The problem: Give the lines below again exactly, starting with the line that holds "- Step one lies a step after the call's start" and going on through the line that holds "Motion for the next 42".

The records:
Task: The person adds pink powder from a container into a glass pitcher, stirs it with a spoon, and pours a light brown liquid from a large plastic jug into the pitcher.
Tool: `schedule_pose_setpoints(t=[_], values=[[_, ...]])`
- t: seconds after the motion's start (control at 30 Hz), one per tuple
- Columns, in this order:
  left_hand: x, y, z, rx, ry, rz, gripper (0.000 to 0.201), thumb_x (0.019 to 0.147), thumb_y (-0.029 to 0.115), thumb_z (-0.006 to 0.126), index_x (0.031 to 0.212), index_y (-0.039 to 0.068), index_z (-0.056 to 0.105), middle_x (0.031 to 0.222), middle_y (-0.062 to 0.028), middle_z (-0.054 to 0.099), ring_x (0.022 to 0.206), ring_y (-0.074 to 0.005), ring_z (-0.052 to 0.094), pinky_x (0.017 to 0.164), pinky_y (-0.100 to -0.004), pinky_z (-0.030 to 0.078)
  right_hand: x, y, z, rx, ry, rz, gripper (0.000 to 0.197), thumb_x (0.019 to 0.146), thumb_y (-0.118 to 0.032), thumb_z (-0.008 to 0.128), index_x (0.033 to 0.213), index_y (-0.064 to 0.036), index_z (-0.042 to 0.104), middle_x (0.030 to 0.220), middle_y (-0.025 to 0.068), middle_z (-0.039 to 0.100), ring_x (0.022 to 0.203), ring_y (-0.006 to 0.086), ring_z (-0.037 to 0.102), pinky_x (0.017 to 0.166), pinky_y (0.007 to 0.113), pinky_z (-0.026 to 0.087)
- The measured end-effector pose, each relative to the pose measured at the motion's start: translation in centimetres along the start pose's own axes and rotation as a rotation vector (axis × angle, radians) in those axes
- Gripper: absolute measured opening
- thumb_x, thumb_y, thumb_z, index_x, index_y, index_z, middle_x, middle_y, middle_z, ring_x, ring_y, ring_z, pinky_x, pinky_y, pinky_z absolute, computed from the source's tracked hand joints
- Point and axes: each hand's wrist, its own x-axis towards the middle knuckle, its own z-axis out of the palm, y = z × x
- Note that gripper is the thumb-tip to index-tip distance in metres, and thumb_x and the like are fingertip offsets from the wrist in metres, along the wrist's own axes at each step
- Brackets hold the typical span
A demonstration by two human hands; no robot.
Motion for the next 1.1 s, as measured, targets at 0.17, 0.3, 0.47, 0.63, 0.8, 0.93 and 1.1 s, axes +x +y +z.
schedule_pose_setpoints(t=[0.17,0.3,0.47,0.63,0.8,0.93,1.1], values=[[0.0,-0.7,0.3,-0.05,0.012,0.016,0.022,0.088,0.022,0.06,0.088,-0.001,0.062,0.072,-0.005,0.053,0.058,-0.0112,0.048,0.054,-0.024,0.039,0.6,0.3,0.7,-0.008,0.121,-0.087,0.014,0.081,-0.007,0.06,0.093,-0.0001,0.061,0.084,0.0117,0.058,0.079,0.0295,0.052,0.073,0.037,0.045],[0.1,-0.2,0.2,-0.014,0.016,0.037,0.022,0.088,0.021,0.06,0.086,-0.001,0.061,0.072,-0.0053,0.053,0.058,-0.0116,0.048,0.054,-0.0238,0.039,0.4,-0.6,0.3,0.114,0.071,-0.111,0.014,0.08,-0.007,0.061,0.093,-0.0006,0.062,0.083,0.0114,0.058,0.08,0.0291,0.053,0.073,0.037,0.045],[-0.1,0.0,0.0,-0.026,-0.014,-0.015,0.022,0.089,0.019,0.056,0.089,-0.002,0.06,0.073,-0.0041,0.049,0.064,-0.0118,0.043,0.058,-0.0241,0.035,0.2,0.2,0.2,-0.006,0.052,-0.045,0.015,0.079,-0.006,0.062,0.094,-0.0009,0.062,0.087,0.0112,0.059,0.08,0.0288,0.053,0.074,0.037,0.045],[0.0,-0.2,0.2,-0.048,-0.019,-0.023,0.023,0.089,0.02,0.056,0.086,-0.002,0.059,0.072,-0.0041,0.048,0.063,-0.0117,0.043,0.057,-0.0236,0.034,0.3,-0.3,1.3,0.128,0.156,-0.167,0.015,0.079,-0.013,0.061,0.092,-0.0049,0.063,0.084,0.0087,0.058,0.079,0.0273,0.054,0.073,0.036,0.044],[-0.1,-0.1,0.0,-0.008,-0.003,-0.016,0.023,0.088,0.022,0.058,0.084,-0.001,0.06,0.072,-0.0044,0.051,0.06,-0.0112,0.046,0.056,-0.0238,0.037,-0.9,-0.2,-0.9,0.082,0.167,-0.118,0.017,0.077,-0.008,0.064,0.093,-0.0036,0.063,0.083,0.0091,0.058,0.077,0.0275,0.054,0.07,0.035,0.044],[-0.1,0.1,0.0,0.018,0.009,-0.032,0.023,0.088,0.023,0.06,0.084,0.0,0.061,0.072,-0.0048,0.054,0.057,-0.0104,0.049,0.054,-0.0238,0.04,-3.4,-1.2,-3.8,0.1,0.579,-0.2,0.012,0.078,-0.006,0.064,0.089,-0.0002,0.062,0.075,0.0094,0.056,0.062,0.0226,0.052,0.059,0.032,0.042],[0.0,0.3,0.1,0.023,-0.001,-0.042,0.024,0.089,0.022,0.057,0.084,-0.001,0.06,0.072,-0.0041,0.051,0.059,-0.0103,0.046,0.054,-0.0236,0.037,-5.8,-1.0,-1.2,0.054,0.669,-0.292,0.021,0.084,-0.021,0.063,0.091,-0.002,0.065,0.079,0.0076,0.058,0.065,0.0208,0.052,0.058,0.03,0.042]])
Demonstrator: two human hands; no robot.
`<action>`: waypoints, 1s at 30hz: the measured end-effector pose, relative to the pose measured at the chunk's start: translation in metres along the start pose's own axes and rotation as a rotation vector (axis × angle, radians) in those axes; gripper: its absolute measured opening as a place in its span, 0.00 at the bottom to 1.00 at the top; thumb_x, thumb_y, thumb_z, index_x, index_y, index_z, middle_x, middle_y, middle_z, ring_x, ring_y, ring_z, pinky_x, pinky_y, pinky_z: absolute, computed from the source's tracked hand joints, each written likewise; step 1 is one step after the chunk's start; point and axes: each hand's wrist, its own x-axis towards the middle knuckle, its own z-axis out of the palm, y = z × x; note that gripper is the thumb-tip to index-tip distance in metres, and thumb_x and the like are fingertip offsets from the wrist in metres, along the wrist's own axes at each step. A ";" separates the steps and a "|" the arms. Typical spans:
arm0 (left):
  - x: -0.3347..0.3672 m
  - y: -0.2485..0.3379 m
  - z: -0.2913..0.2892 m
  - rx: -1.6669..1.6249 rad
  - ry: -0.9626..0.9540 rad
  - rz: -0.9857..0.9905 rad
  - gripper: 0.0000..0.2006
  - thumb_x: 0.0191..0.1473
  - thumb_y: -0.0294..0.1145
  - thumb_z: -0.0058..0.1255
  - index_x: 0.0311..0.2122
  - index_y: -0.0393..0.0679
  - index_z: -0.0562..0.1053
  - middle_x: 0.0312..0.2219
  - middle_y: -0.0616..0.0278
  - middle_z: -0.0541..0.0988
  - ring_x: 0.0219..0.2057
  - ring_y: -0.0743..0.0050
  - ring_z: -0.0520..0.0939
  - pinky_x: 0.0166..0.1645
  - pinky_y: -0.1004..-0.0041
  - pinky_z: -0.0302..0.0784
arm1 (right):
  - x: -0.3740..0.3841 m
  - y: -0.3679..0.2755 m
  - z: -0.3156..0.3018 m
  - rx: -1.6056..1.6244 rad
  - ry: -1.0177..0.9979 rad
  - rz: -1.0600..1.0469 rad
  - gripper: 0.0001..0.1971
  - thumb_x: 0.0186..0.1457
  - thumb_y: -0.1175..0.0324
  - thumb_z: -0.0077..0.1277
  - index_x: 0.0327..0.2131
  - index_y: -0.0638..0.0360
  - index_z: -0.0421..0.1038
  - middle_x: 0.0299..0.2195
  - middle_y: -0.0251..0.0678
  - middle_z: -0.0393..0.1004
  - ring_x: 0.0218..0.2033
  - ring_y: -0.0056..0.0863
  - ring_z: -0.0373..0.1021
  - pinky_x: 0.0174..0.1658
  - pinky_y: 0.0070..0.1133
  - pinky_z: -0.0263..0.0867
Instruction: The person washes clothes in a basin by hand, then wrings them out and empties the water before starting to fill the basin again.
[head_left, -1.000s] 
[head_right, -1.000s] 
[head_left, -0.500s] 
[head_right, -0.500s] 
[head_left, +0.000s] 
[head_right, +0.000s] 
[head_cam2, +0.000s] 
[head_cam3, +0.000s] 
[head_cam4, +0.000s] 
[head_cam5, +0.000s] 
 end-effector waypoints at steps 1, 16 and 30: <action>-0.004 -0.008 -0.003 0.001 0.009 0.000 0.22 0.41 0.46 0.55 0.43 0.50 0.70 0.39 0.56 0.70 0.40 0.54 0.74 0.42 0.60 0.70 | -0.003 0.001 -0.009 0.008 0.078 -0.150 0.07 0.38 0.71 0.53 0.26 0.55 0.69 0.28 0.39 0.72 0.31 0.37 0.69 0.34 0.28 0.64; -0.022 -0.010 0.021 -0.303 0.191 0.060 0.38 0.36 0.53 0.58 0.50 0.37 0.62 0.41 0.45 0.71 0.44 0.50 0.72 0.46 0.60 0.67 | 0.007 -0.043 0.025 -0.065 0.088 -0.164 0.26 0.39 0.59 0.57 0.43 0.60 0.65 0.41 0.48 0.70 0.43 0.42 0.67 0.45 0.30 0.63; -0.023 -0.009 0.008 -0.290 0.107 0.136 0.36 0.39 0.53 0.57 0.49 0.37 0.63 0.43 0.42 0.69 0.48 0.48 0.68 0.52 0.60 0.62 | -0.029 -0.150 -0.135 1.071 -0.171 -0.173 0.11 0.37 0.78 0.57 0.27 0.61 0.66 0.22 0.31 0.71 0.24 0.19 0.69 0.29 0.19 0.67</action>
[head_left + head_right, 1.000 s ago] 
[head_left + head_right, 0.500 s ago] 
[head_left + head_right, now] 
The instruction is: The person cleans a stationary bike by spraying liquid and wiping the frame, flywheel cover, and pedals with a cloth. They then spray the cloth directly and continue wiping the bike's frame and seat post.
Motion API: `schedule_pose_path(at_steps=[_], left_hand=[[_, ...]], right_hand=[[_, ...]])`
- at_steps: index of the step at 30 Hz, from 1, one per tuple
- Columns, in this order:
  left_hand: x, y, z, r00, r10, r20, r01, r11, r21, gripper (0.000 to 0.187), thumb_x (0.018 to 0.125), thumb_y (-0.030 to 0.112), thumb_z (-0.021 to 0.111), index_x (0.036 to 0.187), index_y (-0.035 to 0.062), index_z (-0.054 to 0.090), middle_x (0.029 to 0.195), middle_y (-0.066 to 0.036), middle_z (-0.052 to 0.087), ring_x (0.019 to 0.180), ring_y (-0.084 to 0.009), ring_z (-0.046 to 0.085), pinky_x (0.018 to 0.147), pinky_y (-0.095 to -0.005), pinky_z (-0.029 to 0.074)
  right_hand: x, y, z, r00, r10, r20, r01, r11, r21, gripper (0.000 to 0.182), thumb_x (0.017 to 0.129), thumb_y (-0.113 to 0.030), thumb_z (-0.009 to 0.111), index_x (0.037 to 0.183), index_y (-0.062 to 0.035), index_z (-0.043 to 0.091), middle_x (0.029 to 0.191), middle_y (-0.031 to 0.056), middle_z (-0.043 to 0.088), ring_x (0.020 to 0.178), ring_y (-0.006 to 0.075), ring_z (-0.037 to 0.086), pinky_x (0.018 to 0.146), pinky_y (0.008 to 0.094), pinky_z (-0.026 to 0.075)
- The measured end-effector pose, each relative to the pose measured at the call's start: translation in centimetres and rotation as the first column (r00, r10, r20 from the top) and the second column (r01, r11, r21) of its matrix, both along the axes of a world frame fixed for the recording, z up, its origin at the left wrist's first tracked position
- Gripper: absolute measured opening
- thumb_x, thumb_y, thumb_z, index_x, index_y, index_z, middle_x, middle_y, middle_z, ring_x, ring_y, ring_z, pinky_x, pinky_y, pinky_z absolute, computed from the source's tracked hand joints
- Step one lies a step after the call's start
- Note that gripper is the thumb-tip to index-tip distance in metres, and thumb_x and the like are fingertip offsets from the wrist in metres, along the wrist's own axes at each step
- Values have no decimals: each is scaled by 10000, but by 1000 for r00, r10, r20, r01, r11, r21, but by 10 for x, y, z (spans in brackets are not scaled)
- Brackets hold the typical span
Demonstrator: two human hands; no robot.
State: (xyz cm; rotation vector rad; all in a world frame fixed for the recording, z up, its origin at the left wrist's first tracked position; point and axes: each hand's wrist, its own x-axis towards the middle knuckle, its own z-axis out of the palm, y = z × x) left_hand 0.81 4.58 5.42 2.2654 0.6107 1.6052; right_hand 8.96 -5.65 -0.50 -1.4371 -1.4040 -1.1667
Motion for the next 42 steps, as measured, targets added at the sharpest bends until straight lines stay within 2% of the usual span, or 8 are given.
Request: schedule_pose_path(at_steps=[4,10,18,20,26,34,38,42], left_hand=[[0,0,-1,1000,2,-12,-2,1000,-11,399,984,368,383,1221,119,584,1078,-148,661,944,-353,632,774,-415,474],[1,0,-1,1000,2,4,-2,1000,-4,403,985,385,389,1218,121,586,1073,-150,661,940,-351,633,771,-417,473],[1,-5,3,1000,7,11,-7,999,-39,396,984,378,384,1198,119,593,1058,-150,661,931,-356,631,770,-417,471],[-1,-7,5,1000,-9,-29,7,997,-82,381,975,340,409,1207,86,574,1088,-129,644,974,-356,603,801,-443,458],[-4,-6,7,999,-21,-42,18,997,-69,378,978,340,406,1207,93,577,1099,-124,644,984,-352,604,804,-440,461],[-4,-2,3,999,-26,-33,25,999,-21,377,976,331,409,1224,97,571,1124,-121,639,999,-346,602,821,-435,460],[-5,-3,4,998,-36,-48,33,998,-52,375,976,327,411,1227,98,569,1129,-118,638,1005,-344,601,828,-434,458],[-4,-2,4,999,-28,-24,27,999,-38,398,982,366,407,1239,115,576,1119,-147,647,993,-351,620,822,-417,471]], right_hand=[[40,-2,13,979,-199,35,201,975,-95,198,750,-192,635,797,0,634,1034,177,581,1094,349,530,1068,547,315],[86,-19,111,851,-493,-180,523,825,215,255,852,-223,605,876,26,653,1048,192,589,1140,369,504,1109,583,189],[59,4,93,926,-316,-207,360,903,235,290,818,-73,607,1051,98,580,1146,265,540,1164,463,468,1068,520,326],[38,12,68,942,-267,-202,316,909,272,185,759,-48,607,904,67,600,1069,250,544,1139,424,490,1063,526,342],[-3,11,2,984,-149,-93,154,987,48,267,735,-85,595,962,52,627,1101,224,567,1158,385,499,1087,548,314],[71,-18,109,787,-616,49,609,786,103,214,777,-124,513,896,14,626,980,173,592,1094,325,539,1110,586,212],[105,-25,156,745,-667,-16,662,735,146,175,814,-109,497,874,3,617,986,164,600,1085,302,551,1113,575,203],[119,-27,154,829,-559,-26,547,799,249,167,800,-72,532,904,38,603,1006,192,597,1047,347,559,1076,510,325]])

Response to the exercise:
- Step one lies a step after the call's start
- Note that gripper is the thumb-tip to index-tip distance in metres, and thumb_x and the like are fingertip offsets from the wrist in metres, along the wrist's own axes at each step
- Values have no decimals: each is scaled by 10000, but by 1000 for r00, r10, r20, r01, r11, r21, but by 10 for x, y, z (spans in brackets are not scaled)
- Brackets hold the typical span
Demonstrator: two human hands; no robot.
State: (xyz cm; rotation vector rad; all in a world frame fixed for the recording, z up, its origin at the left wrist's first tracked position; point and axes: each hand's wrist, its own x-axis towards the middle knuckle, its own z-axis out of the palm, y = z × x) left_hand 0.81 4.58 5.42 2.2654 0.6107 1.6052; right_hand 8.96 -5.65 -0.50 -1.4371 -1.4040 -1.1667
Motion for the next 42 steps, as measured, targets added at the sharpest bends until straight lines stay within 2% of the usual span, or 8 are given.

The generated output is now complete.